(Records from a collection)
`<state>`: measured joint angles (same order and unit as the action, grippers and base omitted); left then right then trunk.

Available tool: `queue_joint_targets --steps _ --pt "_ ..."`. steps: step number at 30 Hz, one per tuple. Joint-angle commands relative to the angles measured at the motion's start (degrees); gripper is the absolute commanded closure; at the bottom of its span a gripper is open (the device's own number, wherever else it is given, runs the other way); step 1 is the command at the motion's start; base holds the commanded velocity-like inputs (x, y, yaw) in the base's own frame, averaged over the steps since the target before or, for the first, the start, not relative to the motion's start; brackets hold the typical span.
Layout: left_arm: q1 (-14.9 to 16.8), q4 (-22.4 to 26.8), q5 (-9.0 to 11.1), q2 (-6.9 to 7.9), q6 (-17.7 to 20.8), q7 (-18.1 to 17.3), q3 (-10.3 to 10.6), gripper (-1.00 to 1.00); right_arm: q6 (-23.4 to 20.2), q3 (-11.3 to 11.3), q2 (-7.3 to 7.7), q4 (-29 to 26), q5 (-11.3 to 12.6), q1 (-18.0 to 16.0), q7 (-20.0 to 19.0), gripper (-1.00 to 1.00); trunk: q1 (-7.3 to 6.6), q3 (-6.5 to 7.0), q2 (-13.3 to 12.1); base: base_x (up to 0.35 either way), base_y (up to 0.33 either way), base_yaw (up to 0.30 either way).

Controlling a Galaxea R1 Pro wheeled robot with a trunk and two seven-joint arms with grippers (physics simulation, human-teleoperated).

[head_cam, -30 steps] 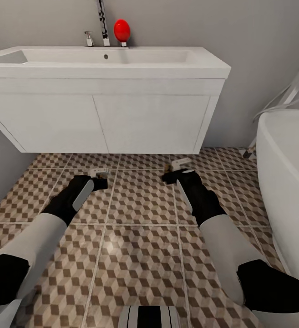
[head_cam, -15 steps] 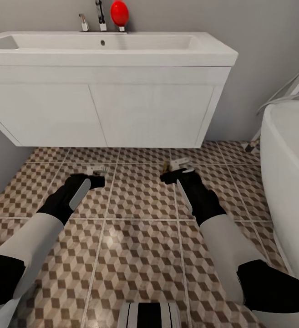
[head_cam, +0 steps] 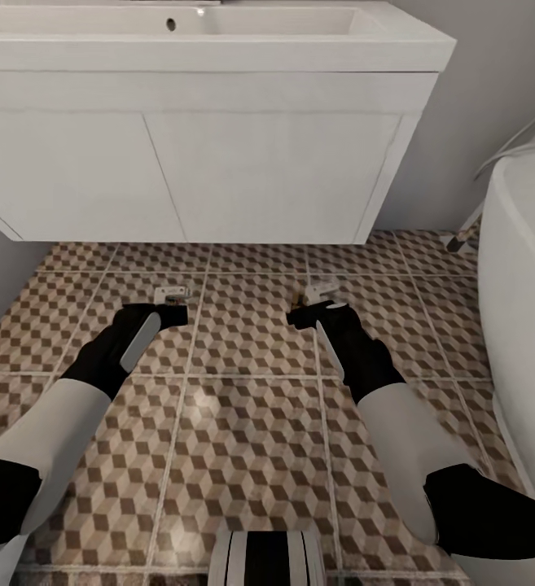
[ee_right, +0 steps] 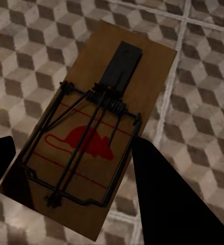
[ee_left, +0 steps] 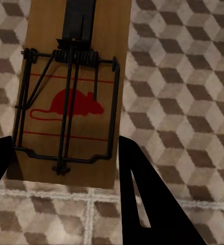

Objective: Take the four mousetraps from the cabinet in the bathroom and place them on the bathroom floor. Make sure all four end up on the same floor surface, and ensure that at least two of them are either under or directly next to the same bathroom sink.

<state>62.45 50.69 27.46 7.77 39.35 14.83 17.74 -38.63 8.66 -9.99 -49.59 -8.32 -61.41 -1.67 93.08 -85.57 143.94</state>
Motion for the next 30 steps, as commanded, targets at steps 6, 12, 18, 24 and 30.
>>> queue_joint_targets --steps 6,12,18,24,30 --pt "0.0 4.9 0.4 1.33 0.7 0.6 0.3 1.00 -0.3 0.0 -0.01 -0.1 -0.3 0.0 -0.4 1.00 0.14 -1.90 0.1 0.000 0.000 0.000" --pt "-0.3 9.1 0.4 2.61 0.9 0.6 0.3 1.00 -0.3 0.0 -0.01 -0.2 -0.3 0.0 -0.4 1.00 0.29 -3.76 0.2 0.000 0.000 0.000" --pt "-0.4 9.3 0.5 2.68 0.9 0.6 0.3 1.00 -0.3 0.1 -0.01 -0.4 -0.3 0.0 -0.4 1.00 0.45 -5.62 0.3 0.000 0.000 0.000" --pt "-0.7 9.1 0.5 2.67 0.9 0.6 0.3 1.00 -0.3 0.1 -0.01 -0.6 -0.3 0.0 -0.4 1.00 0.60 -7.48 0.3 0.000 0.000 0.000" --pt "-0.8 9.0 0.5 2.61 0.9 0.6 0.3 1.00 -0.3 0.2 -0.01 -2.7 -0.3 0.0 -0.3 1.00 0.76 -9.35 0.4 0.000 0.000 0.000"
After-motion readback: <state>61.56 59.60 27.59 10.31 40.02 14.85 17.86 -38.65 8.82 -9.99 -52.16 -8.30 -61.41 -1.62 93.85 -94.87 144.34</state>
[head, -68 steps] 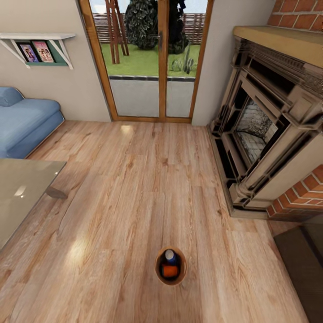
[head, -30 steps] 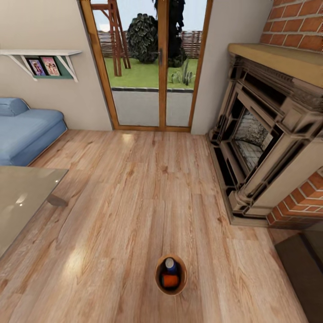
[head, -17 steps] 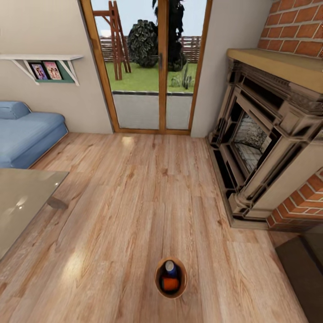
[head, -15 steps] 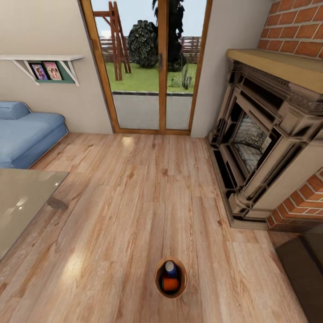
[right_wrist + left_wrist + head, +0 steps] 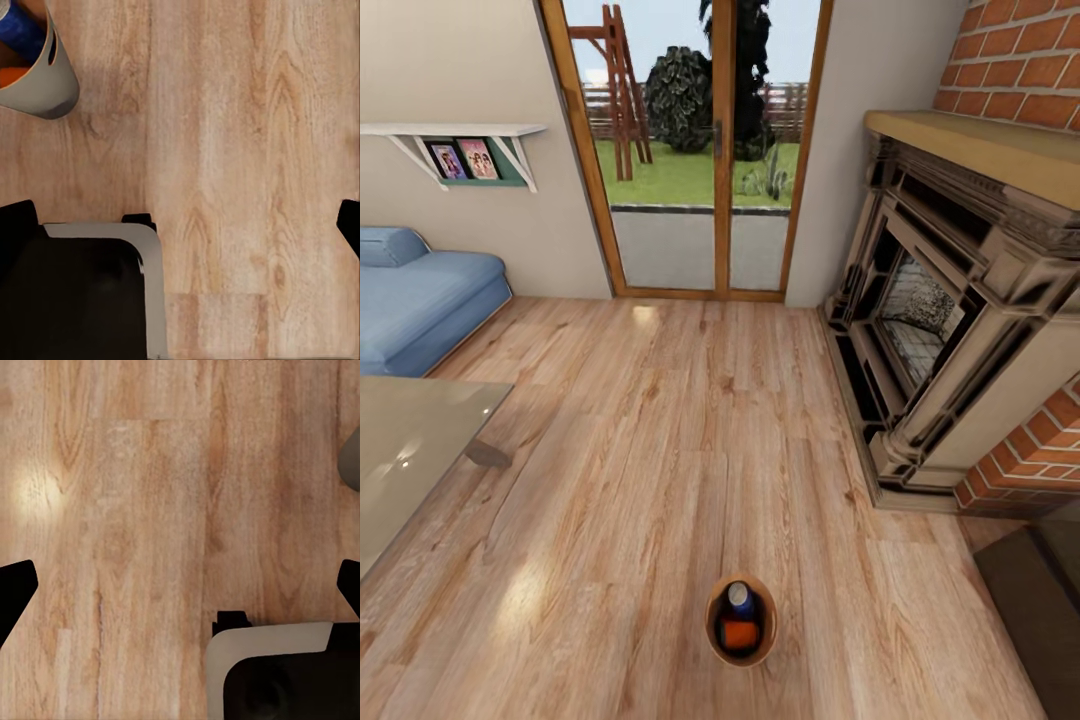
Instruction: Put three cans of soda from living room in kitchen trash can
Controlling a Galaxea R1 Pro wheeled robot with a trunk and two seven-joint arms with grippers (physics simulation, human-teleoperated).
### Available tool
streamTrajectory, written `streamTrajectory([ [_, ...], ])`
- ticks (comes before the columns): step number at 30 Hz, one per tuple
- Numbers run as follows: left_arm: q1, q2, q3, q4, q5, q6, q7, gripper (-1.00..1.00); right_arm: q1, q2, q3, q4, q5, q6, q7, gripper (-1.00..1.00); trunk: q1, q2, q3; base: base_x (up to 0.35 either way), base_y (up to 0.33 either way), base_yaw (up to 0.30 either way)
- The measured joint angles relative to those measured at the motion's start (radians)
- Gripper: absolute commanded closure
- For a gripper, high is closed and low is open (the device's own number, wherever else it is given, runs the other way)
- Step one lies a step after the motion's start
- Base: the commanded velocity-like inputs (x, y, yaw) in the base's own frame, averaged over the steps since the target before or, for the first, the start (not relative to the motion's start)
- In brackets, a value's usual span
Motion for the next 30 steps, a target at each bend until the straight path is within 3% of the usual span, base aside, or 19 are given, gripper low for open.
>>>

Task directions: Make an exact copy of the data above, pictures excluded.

Written response:
`<state>`: measured joint angles (same order and unit as the action, grippers and base omitted); left then right then trunk.

Available tool: `queue_joint_targets --steps _ --pt "_ ..."`. steps: step number at 30 Hz, one per tuple. Joint-angle commands relative to the angles measured at the motion's start (degrees); gripper is the absolute commanded closure; at the bottom of its span a gripper is open (the device's own number, wherever else it is given, runs the other way); step 1 is the command at the motion's start; base holds the commanded velocity-like inputs (x, y, yaw) in the base's own frame, averaged over the steps since the target before or, for the first, the start, not relative to the motion's start; brackets hold the typical span.
Layout: left_arm: q1 (-14.9 to 16.8), q4 (-22.4 to 26.8), q5 (-9.0 to 11.1), q2 (-6.9 to 7.9), q6 (-17.7 to 20.8), q7 (-18.1 to 17.3), q3 (-10.3 to 10.6), gripper (-1.00 to 1.00); right_arm: q6 (-23.4 to 20.2), q3 (-11.3 to 11.3), q2 (-7.3 to 7.7), q4 (-29 to 26), q5 (-11.3 to 12.6), q1 (-18.0 to 16.0), q7 (-20.0 to 19.0), gripper (-1.00 to 1.00); trunk: q1 (-7.3 to 6.6), q3 (-6.5 to 7.0), q2 (-13.3 to 12.1); base: base_x (up to 0.35 either way), base_y (up to 0.33 either way), base_yaw (up to 0.30 either way).

Controlling a Galaxea R1 Pro wheeled robot with a trunk and two seven-joint arms with grippers (physics simulation, human-teleoperated).

[head_cam, -30 steps] 
[head_cam, -15 steps] 
[head_cam, +0 steps] 
[ee_right, +0 steps] 
[ee_left, +0 steps] 

Objective: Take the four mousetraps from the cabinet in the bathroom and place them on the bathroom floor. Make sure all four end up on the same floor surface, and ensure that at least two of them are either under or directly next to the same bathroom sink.

<state>62.45 50.69 27.46 7.77 39.35 14.83 17.74 -38.63 8.66 -9.99 -49.59 -8.32 -61.41 -1.67 93.08 -85.57 143.94</state>
Motion for the next 30 steps, as commanded, targets at steps 6, 12, 18, 24 and 30.
>>> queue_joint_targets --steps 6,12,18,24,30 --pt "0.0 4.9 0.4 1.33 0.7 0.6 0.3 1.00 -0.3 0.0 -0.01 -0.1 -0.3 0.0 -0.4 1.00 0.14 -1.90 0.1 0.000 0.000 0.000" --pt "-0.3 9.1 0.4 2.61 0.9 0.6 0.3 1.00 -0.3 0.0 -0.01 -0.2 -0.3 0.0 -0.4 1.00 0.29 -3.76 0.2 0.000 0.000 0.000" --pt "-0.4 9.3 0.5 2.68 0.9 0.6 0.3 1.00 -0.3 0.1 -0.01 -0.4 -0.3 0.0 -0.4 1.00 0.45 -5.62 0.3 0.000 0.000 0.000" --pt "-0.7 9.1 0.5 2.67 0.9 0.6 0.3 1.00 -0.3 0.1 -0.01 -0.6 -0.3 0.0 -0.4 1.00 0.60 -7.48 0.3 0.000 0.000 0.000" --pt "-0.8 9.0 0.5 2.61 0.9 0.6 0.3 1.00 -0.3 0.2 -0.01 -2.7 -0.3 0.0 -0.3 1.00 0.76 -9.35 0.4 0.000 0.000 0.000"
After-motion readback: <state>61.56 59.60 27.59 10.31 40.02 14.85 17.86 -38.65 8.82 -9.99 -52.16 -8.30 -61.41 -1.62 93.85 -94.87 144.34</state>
[head, -68 steps] 
[head, -30 steps] 
[head, -17 steps] 
[head, -15 steps] 
[right_wrist + left_wrist + head, +0 steps] 
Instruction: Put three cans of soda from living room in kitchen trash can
Controlling a Galaxea R1 Pro wheeled robot with a trunk and two seven-joint arms with grippers (physics simulation, human-teleoperated).
### Available tool
streamTrajectory, written `streamTrajectory([ [_, ...], ])`
- ticks (comes before the columns): step number at 30 Hz, one per tuple
- Numbers run as follows: left_arm: q1, q2, q3, q4, q5, q6, q7, gripper (-1.00..1.00); right_arm: q1, q2, q3, q4, q5, q6, q7, gripper (-1.00..1.00); trunk: q1, q2, q3; base: base_x (up to 0.35 either way), base_y (up to 0.33 either way), base_yaw (up to 0.30 either way)
- The measured joint angles relative to those measured at the motion's start (radians)
- Gripper: absolute commanded closure
- For a gripper, high is closed and low is open (the device's own number, wherever else it is given, runs the other way)
- Step one lies a step after the motion's start
- Base: the commanded velocity-like inputs (x, y, yaw) in the base's own frame, averaged over the steps since the target before or, for the first, the start (not relative to the motion's start)
- In brackets, a value's usual span
Motion for the next 30 steps, a target at each bend until the straight path is within 3% of the usual span, base aside, or 19 are given, gripper low for open.
>>>

This output contains the complete answer.